**DATA FOR REVIEW:**
+-------+

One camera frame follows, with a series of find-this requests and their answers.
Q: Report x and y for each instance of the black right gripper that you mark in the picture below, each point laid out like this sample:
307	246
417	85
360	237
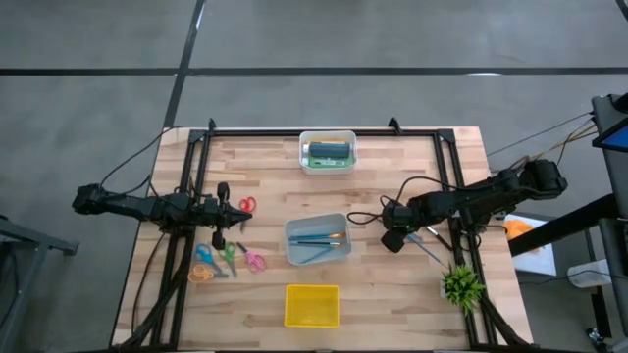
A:
400	218

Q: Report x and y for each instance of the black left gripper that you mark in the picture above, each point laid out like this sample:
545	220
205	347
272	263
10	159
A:
223	192

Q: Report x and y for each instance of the red scissors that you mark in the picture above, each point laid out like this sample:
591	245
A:
247	206

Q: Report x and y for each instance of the pink scissors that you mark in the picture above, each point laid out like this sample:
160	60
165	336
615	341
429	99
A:
246	253

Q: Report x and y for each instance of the blue paintbrush gold ferrule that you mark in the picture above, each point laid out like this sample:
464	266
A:
427	251

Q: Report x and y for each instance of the green scissors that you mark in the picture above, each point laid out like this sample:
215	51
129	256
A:
229	262

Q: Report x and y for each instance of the blue scissors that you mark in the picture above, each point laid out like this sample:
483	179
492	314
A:
214	266

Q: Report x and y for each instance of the orange scissors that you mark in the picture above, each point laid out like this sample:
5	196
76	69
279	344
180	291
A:
202	273

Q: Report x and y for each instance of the light grey plastic bin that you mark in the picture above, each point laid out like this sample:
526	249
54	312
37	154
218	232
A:
316	225

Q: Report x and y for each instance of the thin blue paintbrush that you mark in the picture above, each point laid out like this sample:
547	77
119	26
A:
314	243
316	255

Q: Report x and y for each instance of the yellow slotted plastic basket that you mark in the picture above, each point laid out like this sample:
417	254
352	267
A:
312	306

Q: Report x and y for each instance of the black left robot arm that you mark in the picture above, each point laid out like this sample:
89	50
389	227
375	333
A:
127	206

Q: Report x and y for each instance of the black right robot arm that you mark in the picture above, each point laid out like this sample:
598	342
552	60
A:
471	198

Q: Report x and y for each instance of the white plastic storage bin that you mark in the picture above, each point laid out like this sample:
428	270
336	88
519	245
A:
328	171

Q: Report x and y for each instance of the green packaging card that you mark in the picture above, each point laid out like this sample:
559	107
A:
329	163

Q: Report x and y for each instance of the artificial plant in white pot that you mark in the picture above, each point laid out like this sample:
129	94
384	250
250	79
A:
461	289

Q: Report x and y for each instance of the orange cloth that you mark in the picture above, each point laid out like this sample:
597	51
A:
520	230

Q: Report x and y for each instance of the white board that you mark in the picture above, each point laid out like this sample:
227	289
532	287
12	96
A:
535	260

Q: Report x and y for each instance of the black diagonal beam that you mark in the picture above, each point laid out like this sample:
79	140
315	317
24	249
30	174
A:
564	226

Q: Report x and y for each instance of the grey metal table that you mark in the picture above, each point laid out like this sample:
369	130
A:
49	240

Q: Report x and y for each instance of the blue lit monitor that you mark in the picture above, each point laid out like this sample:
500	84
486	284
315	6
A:
613	139

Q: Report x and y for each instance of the black frame clamp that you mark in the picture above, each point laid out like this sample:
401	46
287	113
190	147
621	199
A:
212	125
395	126

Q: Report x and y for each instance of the black aluminium rig frame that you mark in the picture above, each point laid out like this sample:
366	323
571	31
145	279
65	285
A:
294	132

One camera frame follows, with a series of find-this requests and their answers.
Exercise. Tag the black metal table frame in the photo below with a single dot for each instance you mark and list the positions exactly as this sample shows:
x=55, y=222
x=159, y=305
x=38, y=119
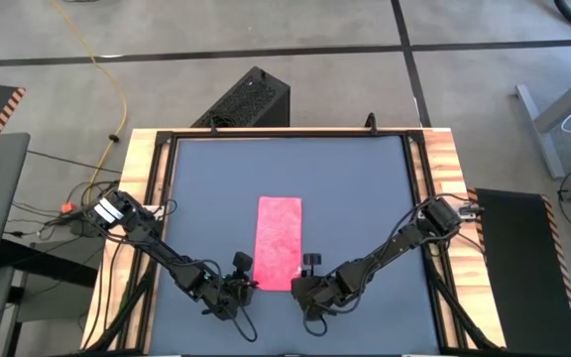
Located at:
x=285, y=134

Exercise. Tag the pink terry towel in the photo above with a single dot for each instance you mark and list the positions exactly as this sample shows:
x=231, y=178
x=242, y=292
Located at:
x=278, y=238

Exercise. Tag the orange plug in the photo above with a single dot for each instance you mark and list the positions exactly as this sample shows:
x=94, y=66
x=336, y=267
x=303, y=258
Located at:
x=67, y=207

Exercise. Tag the black computer tower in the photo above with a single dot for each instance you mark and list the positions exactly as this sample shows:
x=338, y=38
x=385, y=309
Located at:
x=251, y=99

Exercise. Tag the blue-grey table mat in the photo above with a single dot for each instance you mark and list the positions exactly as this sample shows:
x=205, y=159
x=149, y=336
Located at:
x=340, y=173

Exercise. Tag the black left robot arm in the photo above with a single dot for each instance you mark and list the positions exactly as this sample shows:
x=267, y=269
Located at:
x=159, y=248

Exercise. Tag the black crossbar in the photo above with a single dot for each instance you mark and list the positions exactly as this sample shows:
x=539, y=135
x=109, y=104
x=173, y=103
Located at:
x=42, y=263

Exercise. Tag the wooden table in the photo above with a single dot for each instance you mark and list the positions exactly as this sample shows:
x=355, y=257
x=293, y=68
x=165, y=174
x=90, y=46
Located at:
x=137, y=163

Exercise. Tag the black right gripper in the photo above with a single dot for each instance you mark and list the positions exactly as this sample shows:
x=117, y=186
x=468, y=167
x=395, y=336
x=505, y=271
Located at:
x=317, y=295

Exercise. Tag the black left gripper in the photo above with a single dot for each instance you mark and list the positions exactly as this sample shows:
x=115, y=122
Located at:
x=223, y=295

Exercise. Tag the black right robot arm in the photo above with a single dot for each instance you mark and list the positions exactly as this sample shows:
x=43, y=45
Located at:
x=394, y=245

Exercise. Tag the grey desk leg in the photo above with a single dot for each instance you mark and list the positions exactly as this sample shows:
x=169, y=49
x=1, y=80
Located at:
x=543, y=139

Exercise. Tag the black clamp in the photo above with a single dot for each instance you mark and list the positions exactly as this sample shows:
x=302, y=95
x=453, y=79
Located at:
x=371, y=123
x=212, y=125

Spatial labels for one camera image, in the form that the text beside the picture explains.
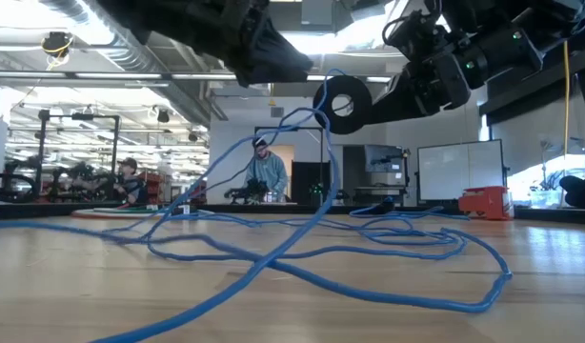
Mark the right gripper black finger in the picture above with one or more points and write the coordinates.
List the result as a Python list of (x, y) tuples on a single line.
[(395, 107)]

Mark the background black robot arm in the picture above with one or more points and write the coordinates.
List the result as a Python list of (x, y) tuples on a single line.
[(247, 190), (11, 183)]

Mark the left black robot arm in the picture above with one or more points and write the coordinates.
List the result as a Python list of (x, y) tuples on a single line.
[(178, 19)]

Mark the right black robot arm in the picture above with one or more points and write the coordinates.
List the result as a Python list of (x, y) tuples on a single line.
[(502, 43)]

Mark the computer monitor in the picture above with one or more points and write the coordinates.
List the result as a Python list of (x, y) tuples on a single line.
[(383, 164)]

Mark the black overhead beam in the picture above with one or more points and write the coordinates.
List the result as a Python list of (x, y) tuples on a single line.
[(521, 90)]

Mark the whiteboard on stand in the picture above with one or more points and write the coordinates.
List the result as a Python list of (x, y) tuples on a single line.
[(459, 169)]

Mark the black cabinet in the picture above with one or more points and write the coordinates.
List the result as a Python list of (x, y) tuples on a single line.
[(311, 183)]

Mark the person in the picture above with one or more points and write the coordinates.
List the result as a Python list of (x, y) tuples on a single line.
[(130, 186), (268, 174)]

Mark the red tape dispenser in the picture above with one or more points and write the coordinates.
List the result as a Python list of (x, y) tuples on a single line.
[(483, 202)]

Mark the red tool cart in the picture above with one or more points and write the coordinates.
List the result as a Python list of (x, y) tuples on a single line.
[(155, 183), (199, 193)]

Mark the long ceiling light strip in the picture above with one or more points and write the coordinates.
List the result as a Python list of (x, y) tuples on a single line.
[(116, 75)]

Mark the black chair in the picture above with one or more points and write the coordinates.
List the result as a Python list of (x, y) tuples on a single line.
[(580, 190)]

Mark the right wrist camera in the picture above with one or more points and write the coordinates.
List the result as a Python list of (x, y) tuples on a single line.
[(416, 38)]

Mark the silver ceiling duct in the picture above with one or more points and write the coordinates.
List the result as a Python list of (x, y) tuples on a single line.
[(130, 52)]

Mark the black table edge rail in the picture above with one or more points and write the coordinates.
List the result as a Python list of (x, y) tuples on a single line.
[(35, 209)]

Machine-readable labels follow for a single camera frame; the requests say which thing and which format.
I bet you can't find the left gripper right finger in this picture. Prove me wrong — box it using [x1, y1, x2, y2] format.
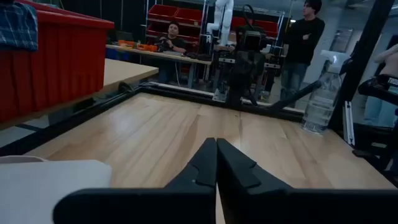
[216, 138, 398, 224]

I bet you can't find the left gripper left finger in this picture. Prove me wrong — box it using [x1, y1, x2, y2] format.
[52, 138, 217, 224]

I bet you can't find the blue plaid garment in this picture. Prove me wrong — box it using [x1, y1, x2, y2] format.
[0, 1, 39, 52]

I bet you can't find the red plastic laundry basket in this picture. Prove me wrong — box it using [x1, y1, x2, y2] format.
[0, 0, 115, 124]

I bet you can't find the person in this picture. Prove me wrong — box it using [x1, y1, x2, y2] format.
[362, 43, 398, 128]
[279, 0, 326, 108]
[154, 21, 189, 84]

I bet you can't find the metal shelf with red bins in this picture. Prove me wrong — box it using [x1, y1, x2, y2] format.
[144, 0, 285, 57]

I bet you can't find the clear plastic spray bottle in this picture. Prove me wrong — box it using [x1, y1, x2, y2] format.
[300, 49, 351, 135]

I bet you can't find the orange plastic part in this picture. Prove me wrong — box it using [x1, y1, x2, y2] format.
[118, 39, 136, 49]
[136, 44, 159, 52]

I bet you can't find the tan wooden side table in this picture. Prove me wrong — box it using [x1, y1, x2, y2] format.
[0, 58, 159, 131]

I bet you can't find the white folded garment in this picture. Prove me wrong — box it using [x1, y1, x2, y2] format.
[0, 155, 113, 224]

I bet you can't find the black aluminium table frame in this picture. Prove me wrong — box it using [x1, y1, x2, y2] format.
[0, 80, 323, 157]

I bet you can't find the black rig post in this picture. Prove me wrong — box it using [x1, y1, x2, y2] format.
[328, 0, 395, 131]

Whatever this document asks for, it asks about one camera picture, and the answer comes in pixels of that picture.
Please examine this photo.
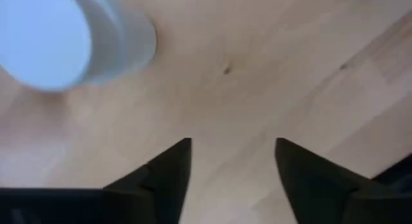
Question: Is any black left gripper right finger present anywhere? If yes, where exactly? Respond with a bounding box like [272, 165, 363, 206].
[276, 137, 371, 224]

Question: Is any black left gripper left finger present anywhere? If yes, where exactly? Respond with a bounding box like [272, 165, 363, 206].
[103, 137, 193, 224]

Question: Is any white plastic pill bottle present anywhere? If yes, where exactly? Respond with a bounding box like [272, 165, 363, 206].
[0, 0, 158, 92]

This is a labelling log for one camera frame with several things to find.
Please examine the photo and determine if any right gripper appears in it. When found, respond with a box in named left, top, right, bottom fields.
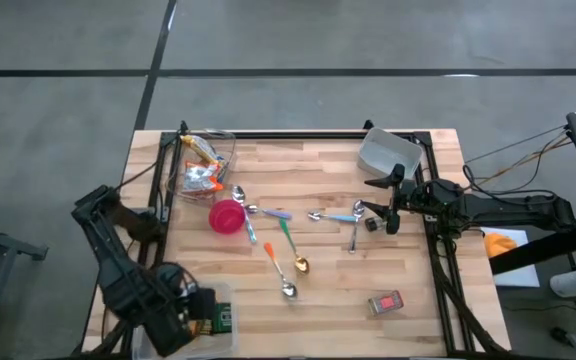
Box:
left=360, top=163, right=419, bottom=236

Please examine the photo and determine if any plain silver spoon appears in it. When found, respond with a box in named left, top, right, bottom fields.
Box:
left=348, top=199, right=367, bottom=255

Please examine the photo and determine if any spoon light blue handle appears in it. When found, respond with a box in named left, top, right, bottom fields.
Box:
left=307, top=210, right=358, bottom=224

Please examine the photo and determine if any red patterned spice tin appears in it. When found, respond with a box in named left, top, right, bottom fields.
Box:
left=367, top=290, right=405, bottom=318

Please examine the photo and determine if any orange ramen packet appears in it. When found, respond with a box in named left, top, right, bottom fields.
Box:
left=182, top=159, right=225, bottom=195

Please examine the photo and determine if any soy sauce ramen packet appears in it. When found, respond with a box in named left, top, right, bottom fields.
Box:
left=212, top=155, right=230, bottom=185

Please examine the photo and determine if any yellow ramen packet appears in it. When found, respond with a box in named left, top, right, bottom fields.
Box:
left=180, top=133, right=222, bottom=166

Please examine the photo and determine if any green pepper tin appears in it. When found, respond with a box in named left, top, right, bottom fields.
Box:
left=211, top=301, right=233, bottom=335

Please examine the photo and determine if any grey plastic bin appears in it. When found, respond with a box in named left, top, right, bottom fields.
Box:
left=356, top=126, right=424, bottom=182

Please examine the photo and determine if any large clear plastic bin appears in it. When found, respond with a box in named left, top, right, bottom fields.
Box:
left=131, top=282, right=239, bottom=360

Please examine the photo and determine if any pink plastic bowl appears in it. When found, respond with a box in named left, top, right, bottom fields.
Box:
left=208, top=198, right=247, bottom=236

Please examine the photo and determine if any orange cloth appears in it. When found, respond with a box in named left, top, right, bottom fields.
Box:
left=483, top=232, right=518, bottom=259

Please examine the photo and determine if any white paper sheet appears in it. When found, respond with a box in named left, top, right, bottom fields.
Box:
left=480, top=227, right=542, bottom=289

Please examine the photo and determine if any small clear plastic container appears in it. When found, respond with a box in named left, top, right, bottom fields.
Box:
left=167, top=130, right=239, bottom=204

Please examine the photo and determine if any black diagonal beam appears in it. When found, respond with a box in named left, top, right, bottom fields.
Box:
left=490, top=214, right=576, bottom=276

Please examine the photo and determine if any small black floor object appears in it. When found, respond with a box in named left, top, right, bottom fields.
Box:
left=550, top=325, right=576, bottom=354

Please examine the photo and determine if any silver spoon orange handle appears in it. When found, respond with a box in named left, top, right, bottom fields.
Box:
left=262, top=242, right=299, bottom=301

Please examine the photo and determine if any spoon blue white striped handle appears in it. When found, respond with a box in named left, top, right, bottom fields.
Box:
left=231, top=184, right=258, bottom=245

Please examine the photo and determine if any gold spoon green handle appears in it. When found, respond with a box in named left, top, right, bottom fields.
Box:
left=278, top=218, right=312, bottom=276

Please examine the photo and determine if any spoon purple handle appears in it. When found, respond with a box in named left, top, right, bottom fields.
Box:
left=245, top=203, right=293, bottom=221

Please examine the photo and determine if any black aluminium table frame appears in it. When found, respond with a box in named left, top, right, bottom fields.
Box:
left=147, top=119, right=499, bottom=359

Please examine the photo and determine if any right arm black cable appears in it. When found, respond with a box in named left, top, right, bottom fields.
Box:
left=461, top=162, right=559, bottom=199

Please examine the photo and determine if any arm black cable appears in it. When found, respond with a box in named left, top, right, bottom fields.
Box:
left=461, top=162, right=559, bottom=199
left=115, top=159, right=164, bottom=194

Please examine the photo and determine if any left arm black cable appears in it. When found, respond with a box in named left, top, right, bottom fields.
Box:
left=115, top=159, right=164, bottom=194

+-------+

**WHAT THE EXERCISE ASKS:**
Show a copy of each line from the records above in which the string "cloth" occurs.

**ANSWER SPACE:**
Q: Report x and y for each instance of the orange cloth that you mark in the picture above, each point laid out like this sample:
Please examine the photo and determine if any orange cloth appears in it. When found, respond with a box in named left, top, right, bottom fields.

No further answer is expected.